Linotype Machine

The Linotype machine vastly reduced the cost and time needed to prepare printing plates, making newspapers and books faster and less expensive to print.

Described as “the next Gutenberg,” Germany immigrant Ottmar Mergenthaler made typesetting vastly simpler. Whereas before his innovation typesetters would have to look for individual letters, arranging them together, his innovation did this automatically, line-by-line. The Linotype (Line-O-Type) enabled faster and cheaper production of printed material.

Individual letters sit next to one another in pre-Linotype equipment. Typesetting is the term for this process. Returning individual letters to their separate bins was a dull and laborious task. Eight pages were the maximum length of a newspaper before Linotype.

Instead of movable type, the Linotype machine used dies to cast an entire single line of text using molten metal that quickly cooled, called slugs. Finished slugs, stacked into a frame, act as a printing plate. Melted slugs enable reuse after printing.

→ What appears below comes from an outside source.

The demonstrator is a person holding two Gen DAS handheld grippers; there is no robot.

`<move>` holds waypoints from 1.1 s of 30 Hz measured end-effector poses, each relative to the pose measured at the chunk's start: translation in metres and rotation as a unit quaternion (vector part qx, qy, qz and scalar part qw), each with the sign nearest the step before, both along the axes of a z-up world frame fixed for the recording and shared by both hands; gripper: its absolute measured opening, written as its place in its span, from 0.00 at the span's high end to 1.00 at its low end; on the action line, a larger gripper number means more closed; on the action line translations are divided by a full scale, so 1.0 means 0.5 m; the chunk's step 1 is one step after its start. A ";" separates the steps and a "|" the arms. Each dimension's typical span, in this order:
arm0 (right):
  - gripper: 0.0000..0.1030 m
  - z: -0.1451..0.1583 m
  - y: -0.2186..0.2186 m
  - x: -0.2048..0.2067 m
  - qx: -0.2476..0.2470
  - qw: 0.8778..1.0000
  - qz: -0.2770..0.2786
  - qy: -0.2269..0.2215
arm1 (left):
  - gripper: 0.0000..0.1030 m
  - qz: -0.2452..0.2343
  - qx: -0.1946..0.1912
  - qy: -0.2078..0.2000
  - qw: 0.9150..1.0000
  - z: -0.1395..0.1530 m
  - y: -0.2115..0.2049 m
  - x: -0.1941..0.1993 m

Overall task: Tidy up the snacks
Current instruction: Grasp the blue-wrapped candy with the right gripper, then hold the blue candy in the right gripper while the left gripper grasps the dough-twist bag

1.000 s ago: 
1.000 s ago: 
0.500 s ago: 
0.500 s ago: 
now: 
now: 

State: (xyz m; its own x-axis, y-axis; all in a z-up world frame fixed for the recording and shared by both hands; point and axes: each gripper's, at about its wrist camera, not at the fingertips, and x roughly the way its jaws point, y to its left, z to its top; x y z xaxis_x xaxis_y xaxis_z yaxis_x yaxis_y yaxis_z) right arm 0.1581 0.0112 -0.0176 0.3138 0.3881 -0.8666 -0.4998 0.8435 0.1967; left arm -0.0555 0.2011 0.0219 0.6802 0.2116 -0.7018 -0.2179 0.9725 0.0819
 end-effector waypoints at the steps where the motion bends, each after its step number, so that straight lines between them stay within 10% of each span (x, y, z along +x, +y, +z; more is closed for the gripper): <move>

Whereas Guttenberg worked in a coin mint, Mergenthaler worked as a watchmaker. Both had experience creating small precision parts using molten metals. Mergenthaler worked extensively with the New York Times while inventing the machine.

“I am convinced, gentlemen, that unless some method of printing can be devised which requires no type at all, the method embodied in our invention will be the one used in the future; not alone because it is cheaper, but mainly because it is destined to secure superior quality.”